Opening the Black Box
She’s also the point person for GLBRC outreach activities at MSU and will be coordinating the summer undergraduate research program. Although the program was canceled this year, she looks forward to sharing the transformative experience of research with undergraduates. “I know how big of an impact it can make on a student to have a good research experience,” she says. “It made such a huge impact on me.”

"For any scientist at any level, it grounds you to think about your research in broader terms."

— Adrianna Trusiak

She’ll be working on developing outreach activities and training for researchers at MSU to help share the Center’s science more broadly. “I think science is still this black box” to many people, she says—including her own family.

“Neither one of my parents are particularly interested in science,” she says. As a graduate student, “I didn't know how to explain exactly what I was doing. For them it was just all rocks. I couldn't fully explain to them why it was appealing to me.”

Over the years, she’s become more comfortable breaking down the complexity of science. “I think it's important to share it with people, so they're not afraid and they can follow and listen to advice and trust science,” she says. “For any scientist at any level, it grounds you to think about your research in broader terms.”

In bioenergy research, she sees an important tie to climate change and opportunities to reduce the negative impacts of fossil fuels—effects she saw acutely while working in the Arctic.

Adrianna Trusiak holding Athena the opossum Adrianna Trusiak holds Athena, a Virginia opossum, while volunteering at The Creature Conservancy in Ann Arbor.
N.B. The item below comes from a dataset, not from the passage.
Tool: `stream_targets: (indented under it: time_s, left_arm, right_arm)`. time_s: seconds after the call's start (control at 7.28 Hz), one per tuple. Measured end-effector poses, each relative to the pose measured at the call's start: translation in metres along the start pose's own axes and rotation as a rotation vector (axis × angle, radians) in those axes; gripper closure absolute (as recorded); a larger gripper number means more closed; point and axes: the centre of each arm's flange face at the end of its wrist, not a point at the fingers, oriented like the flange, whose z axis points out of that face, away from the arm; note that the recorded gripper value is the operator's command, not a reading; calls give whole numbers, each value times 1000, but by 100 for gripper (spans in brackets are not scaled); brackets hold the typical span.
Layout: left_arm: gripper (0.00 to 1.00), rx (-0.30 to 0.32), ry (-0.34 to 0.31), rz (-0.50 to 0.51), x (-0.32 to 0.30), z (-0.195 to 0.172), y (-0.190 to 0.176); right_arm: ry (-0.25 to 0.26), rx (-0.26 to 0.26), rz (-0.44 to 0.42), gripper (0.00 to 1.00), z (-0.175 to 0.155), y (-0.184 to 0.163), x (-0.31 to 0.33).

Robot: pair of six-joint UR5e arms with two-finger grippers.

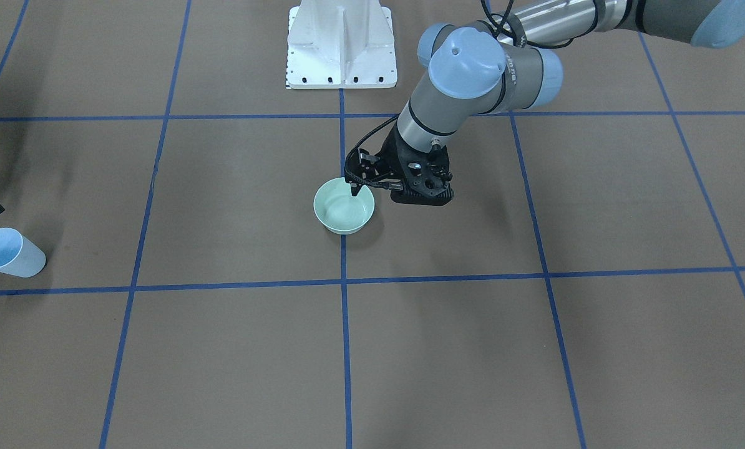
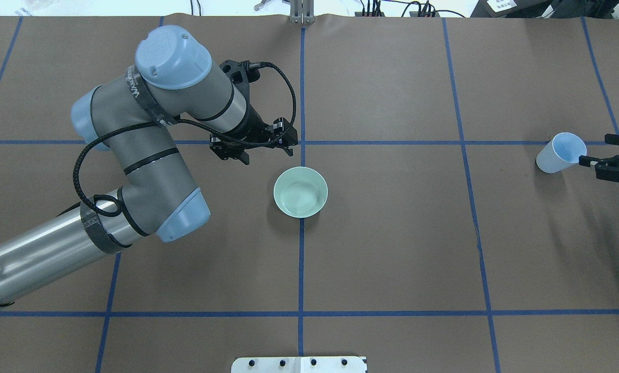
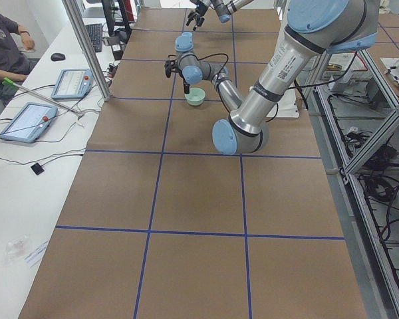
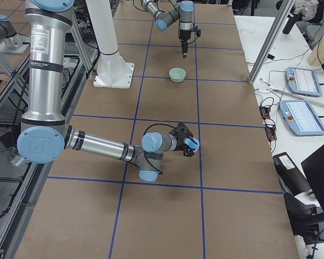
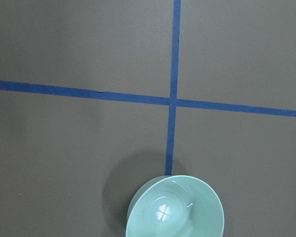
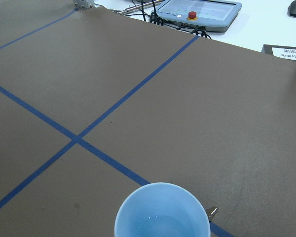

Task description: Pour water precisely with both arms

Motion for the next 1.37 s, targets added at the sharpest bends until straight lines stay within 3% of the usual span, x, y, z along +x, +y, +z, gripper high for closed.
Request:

Courtesy Adrianna Trusiak

This summer, she has also been the driving force behind re-energizing the GLBRC Instagram account (@glbioenergy). “During graduate school, everyone gets super busy with their work and sometimes, some advisors are not as supportive of doing outreach,” she says. “I found that social media was such a good and quick and easy way to reach out to a lot of people.”

In her free time, Trusiak enjoys hiking, jogging (“I don’t say running—there are a lot of people who are very serious about running and I’m not”), reading (currently, The Witcher series, in the original Polish), and playing with her pet rabbit, Pyzia (a Polish name that means “chubby face”). She loves animals and volunteered for two years at The Creature Conservancy in Ann Arbor, caring for and teaching visitors about the animal residents. (Her favorite? A Virginia opossum named Athena. “Opossums are such cool animals and very underrated.”)

Now that she’s based in East Lansing, she’s looking forward to being able to meet all of her Center colleagues in person. “It feels like I've been here forever, because I think time is acting in very bizarre ways right now,” she says. “So far it's been so great. Everyone has been super nice and so helpful.”